By a MetNews Staff Writer
The Ninth U.S. Circuit Court of Appeals held yesterday that an order vacating ab initio the indictment of a man who died after his conviction but before the appellate process had been completed did not render invalid an order that reimbursement be made for a portion of the government-provided defense costs.
The decedent, Joseph Robertson, had been indicted on two counts of unauthorized discharge of pollutants into U.S. waters in violation of the Clean Water Act. He was advised at the time a deputy public defender was appointed to defend him that if it were found that he had assets he had not disclosed, he would be required, pursuant to the Criminal Justice Act (“CJA”), “to reimburse the United States for all or part of the defense costs expended in his behalf.”
“Whether a CJA reimbursement order falls within the scope of the abatement of an indictment is a matter of first impression for this court,” District Court Judge Richard G. Stearns of the District of Massachusetts, sitting by designation, wrote. Circuit Judges Jay S. Bybee and Daniel P. Collins joined in the opinion.
Robertson died in March 2019 while his petition for certiorari was pending to the U.S. Supreme Court.
Robertson’s first trial in October 2015 resulted in a hung jury and mistrial. During that trial, he was determined e ordered to contribute to the costs of his defense and made a lump sum payment of $12,000, followed by monthly $300 payments.
The second trial resulted in his conviction, along with an 18-month prison sentence and an order to pay nearly $130,000 in restitution to the U.S. Forest Service. The Ninth Circuit affirmed the conviction, and Robertson petitioned the U.S. Supreme Court for certiorari.

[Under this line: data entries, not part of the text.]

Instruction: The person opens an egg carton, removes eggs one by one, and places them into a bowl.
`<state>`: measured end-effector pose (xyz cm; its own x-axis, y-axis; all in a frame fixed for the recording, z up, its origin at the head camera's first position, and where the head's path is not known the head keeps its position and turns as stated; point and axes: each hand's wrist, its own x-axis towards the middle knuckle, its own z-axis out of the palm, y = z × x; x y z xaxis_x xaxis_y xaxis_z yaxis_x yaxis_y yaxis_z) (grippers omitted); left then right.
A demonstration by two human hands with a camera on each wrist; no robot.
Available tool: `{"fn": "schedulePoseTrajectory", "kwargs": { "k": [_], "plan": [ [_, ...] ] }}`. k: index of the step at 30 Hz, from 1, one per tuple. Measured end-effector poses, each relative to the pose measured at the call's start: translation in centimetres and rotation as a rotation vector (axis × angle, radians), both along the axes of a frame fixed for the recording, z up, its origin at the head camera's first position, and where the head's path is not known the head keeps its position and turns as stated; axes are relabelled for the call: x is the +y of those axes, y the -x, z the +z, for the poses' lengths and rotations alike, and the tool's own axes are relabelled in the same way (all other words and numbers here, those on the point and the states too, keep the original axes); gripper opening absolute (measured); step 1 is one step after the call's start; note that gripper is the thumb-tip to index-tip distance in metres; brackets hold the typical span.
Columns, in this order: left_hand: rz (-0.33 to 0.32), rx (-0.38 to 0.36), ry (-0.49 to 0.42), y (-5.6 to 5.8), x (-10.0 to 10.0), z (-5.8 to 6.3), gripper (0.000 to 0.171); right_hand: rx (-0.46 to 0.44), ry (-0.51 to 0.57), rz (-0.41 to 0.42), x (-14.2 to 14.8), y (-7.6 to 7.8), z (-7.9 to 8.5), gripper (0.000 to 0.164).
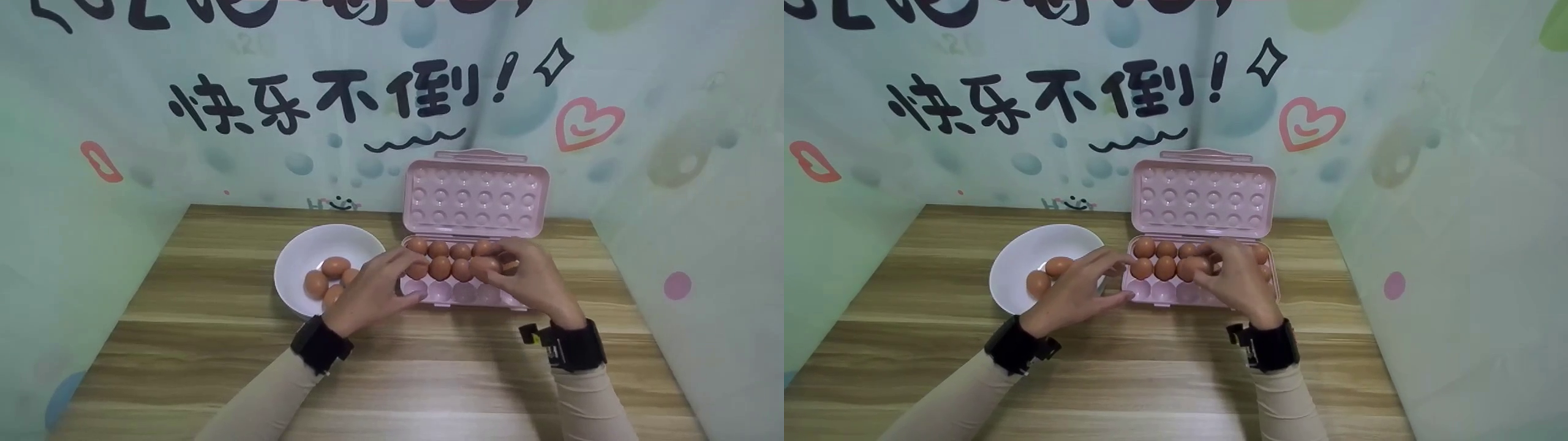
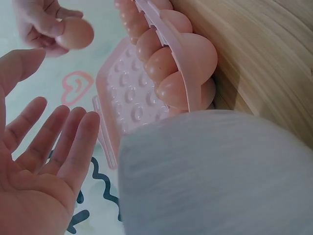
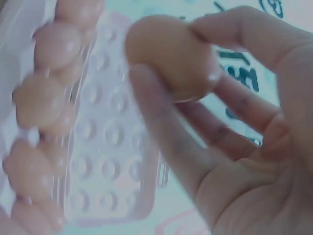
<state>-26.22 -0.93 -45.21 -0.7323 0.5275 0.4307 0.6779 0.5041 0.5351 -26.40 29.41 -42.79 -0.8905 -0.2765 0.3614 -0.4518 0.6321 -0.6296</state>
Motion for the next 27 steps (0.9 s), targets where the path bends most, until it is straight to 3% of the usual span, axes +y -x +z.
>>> {"fn": "schedulePoseTrajectory", "kwargs": {
  "k": [5, 12, 19, 27],
  "plan": [
    [-0.033, 0.039, -0.039, 0.1, 0.4, 0.3, 0.042, 0.007, 0.105, 0.064, -1.8, -0.5, 0.2, 0.028],
    [-0.076, 0.11, -0.092, 0.1, 1.0, 0.6, 0.049, -0.092, 0.274, 0.175, -3.6, -1.5, 0.2, 0.032],
    [-0.14, 0.151, -0.168, 0.0, 1.4, 0.8, 0.044, -0.111, 0.315, 0.223, -4.7, -1.9, 0.0, 0.031],
    [-0.143, 0.182, -0.153, -0.2, 1.4, 0.9, 0.042, -0.13, 0.348, 0.278, -5.5, -2.1, -0.2, 0.032]
  ]
}}
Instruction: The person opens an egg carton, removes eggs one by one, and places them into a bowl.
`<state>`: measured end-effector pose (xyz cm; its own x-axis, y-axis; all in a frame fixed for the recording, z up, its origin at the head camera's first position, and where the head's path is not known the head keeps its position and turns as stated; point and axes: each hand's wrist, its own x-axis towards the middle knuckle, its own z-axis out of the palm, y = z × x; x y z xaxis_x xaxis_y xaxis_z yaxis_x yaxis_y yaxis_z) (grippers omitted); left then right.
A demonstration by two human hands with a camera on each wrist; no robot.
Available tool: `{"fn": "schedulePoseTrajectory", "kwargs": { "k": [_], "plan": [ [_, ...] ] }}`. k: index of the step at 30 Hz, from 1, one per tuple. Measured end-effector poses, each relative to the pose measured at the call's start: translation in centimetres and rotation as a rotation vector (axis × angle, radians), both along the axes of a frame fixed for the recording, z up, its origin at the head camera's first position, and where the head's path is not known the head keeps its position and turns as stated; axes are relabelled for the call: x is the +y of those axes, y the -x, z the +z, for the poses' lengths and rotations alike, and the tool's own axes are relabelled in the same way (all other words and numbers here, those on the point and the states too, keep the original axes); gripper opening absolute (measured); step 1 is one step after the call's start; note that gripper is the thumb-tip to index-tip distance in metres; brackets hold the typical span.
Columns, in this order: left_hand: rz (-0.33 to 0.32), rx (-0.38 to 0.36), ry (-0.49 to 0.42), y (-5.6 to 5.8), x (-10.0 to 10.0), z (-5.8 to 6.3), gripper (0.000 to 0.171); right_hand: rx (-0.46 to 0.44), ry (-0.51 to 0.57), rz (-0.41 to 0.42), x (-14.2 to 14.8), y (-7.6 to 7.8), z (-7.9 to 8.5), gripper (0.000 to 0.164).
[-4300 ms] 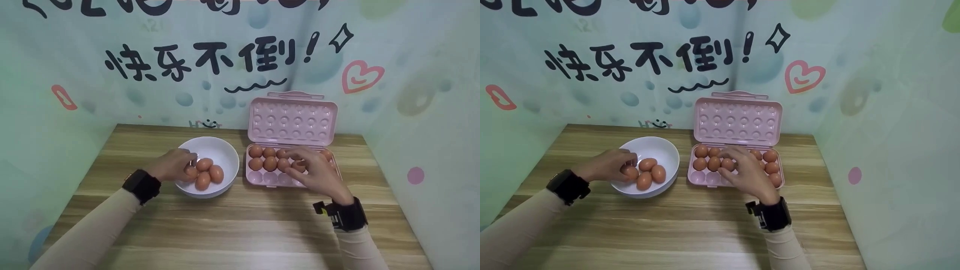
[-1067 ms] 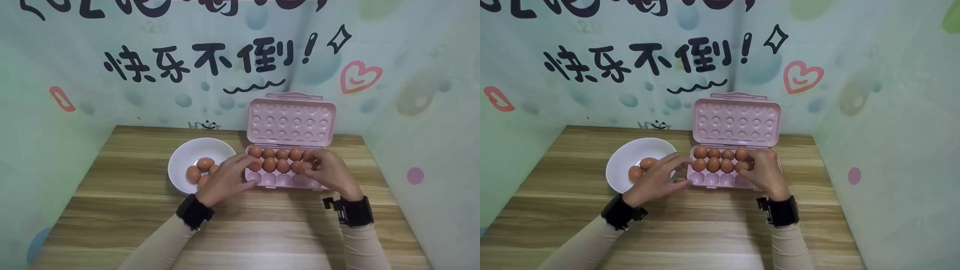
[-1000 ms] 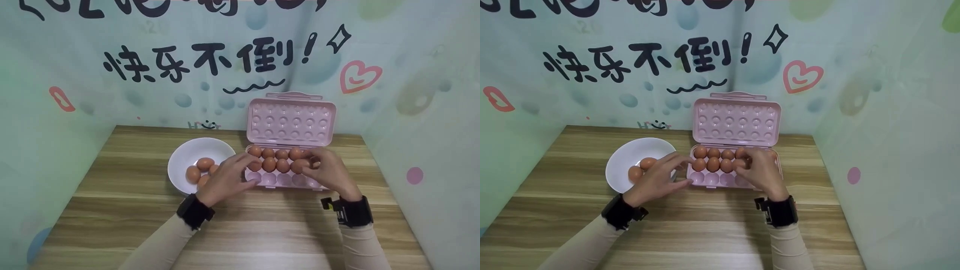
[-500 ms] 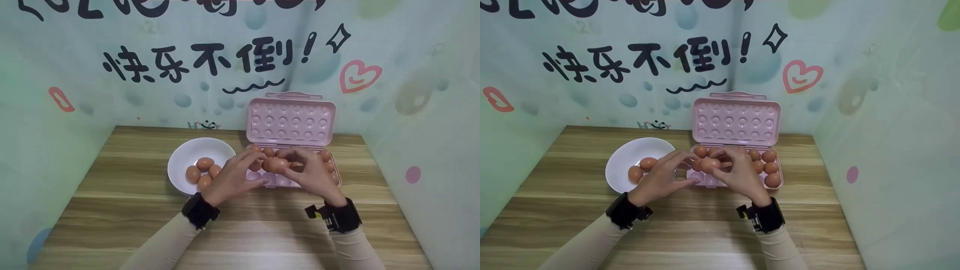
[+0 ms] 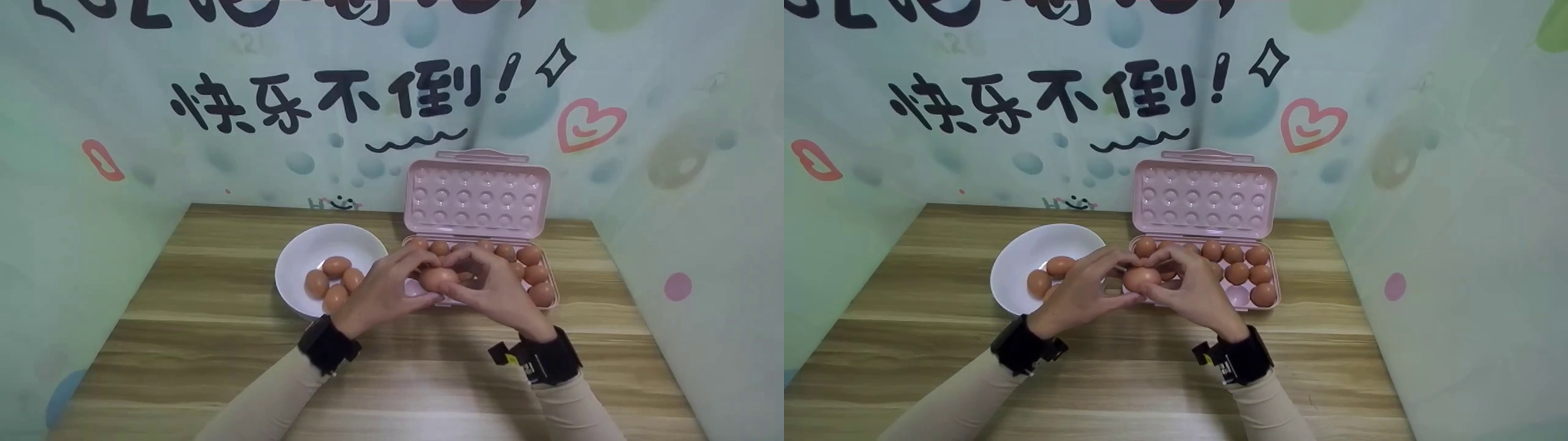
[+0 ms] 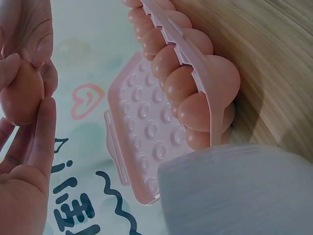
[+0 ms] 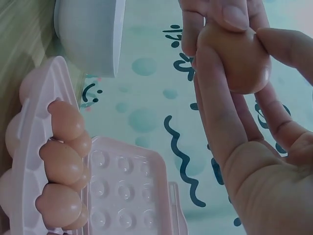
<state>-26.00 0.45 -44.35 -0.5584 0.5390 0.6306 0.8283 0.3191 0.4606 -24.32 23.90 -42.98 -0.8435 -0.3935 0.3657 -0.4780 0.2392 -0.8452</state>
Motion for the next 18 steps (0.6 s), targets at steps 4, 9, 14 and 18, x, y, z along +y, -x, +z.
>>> {"fn": "schedulePoseTrajectory", "kwargs": {
  "k": [4, 9, 14, 18],
  "plan": [
    [0.004, 0.003, 0.009, 0.0, -0.1, 0.0, 0.041, 0.011, 0.013, 0.025, -0.1, 0.0, 0.0, 0.032],
    [0.032, 0.007, 0.019, -0.1, -0.6, 0.1, 0.039, -0.011, 0.027, 0.046, 0.1, 0.0, 0.1, 0.032],
    [0.061, -0.019, 0.052, 0.1, -1.8, 0.8, 0.038, 0.0, 0.027, 0.019, 0.8, 0.0, 0.6, 0.031],
    [0.095, -0.051, 0.088, 0.5, -3.2, 1.5, 0.04, 0.038, 0.03, -0.016, 1.4, 0.1, 1.0, 0.029]
  ]
}}
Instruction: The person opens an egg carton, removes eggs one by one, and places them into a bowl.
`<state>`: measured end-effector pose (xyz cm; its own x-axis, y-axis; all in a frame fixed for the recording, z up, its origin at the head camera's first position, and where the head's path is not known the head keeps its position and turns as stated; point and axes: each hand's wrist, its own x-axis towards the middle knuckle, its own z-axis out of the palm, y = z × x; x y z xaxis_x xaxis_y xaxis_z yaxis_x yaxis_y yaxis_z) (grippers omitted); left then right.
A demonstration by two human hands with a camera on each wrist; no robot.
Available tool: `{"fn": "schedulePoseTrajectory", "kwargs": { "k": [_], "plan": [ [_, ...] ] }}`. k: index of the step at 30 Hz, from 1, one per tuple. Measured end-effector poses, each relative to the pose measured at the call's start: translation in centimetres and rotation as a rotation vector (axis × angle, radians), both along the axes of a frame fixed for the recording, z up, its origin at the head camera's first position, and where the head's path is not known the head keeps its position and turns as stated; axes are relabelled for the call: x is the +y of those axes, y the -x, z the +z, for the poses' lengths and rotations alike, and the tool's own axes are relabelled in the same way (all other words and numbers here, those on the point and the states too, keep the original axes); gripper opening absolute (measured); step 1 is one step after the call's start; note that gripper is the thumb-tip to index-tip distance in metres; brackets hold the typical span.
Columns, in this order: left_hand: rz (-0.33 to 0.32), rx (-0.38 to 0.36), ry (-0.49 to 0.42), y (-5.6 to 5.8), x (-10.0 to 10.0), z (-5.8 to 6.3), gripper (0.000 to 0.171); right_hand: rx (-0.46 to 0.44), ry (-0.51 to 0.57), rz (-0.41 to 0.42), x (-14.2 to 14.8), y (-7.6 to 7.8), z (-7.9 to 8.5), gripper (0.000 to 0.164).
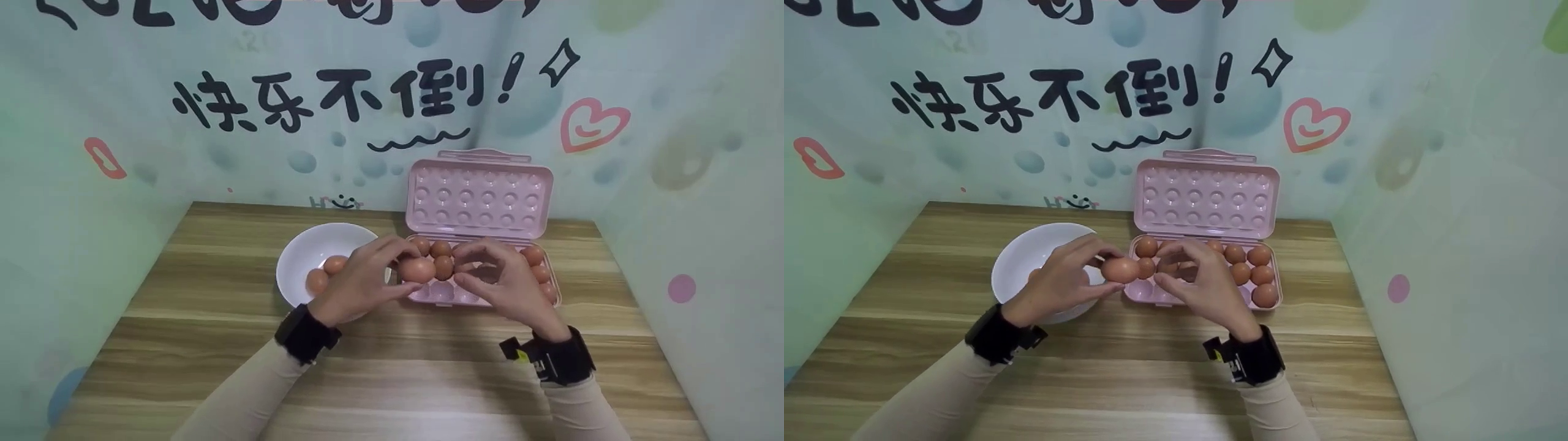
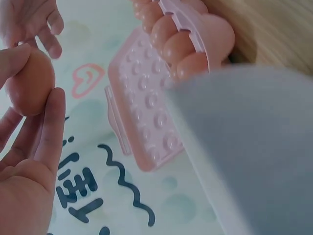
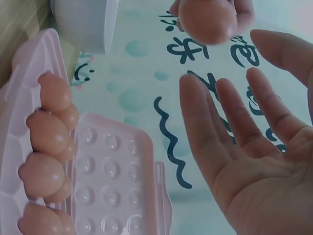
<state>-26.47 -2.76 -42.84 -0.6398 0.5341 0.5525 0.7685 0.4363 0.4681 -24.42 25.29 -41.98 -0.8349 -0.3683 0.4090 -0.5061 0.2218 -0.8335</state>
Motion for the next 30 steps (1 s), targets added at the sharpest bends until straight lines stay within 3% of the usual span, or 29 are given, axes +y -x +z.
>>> {"fn": "schedulePoseTrajectory", "kwargs": {
  "k": [6, 11, 13, 17, 21, 26, 30],
  "plan": [
    [0.036, -0.062, 0.107, 0.8, -2.6, 0.9, 0.044, 0.1, -0.04, -0.056, 1.3, 0.3, 0.4, 0.028],
    [0.064, -0.136, 0.227, 1.6, -4.6, 1.4, 0.039, 0.054, -0.047, -0.11, 2.5, 0.2, 0.7, 0.034],
    [0.068, -0.165, 0.271, 1.9, -5.4, 1.4, 0.035, 0.061, -0.087, -0.143, 3.0, 0.2, 0.7, 0.036],
    [0.063, -0.175, 0.348, 2.4, -6.9, 1.4, 0.032, 0.16, -0.215, -0.209, 3.6, 0.4, 0.7, 0.038],
    [0.048, -0.207, 0.398, 2.5, -8.5, 1.4, 0.031, 0.227, -0.269, -0.2, 3.7, 0.8, 0.6, 0.036],
    [0.048, -0.327, 0.443, 2.5, -10.3, 1.3, 0.035, 0.255, -0.291, -0.18, 3.6, 1.0, 0.4, 0.036],
    [0.061, -0.358, 0.482, 2.6, -11.3, 1.0, 0.029, 0.257, -0.31, -0.186, 3.6, 1.1, 0.2, 0.037]
  ]
}}
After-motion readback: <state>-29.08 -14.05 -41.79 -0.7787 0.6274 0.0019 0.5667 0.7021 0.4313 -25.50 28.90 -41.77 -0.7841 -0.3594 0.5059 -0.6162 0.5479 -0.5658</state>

After his death, the high court granted certiorari and the Ninth Circuit’s opinion affirming the conviction was vacated; the matter was remanded to the Ninth Circuit to determine if the matter were moot.
Robertson’s widow, Carri Robertson, moved to vacate his conviction and sentence ab initio and to refund payments he had made toward restitution. A Ninth Circuit panel granted the motion and remanded the case to the District Court of Montana with instructions to vacate the indictment, judgment of conviction, special assessments, and the restitution order.
The District Court for the District of Montana followed the instructions but held that the CJA reimbursement order was not abated by the dismissal of the indictment and that Robertson’s estate still owes $13,800 under the reimbursement order.
Yesterday’s opinion affirms that decision, holding that a reimbursement order is a final order entirely separate from a criminal proceeding. Stearns noted that the CJA “does not by its terms require that a defendant be convicted before the court may order reimbursement of the cost of appointed representation.”
“Because a CJA reimbursement may be ordered in the absence of a conviction (after a mistrial, in this case)…it is not a part of the criminal proceeding that is extinguished by abatement ab initio.”
“Here, Robertson did not challenge this court’s affirmance of the CJA reimbursement order when he sought certiorari from the Supreme Court. Accordingly, the affirmed CJA reimbursement order is a final order not subject to abatement.”
The case is United States v. Robertson, 19-30237.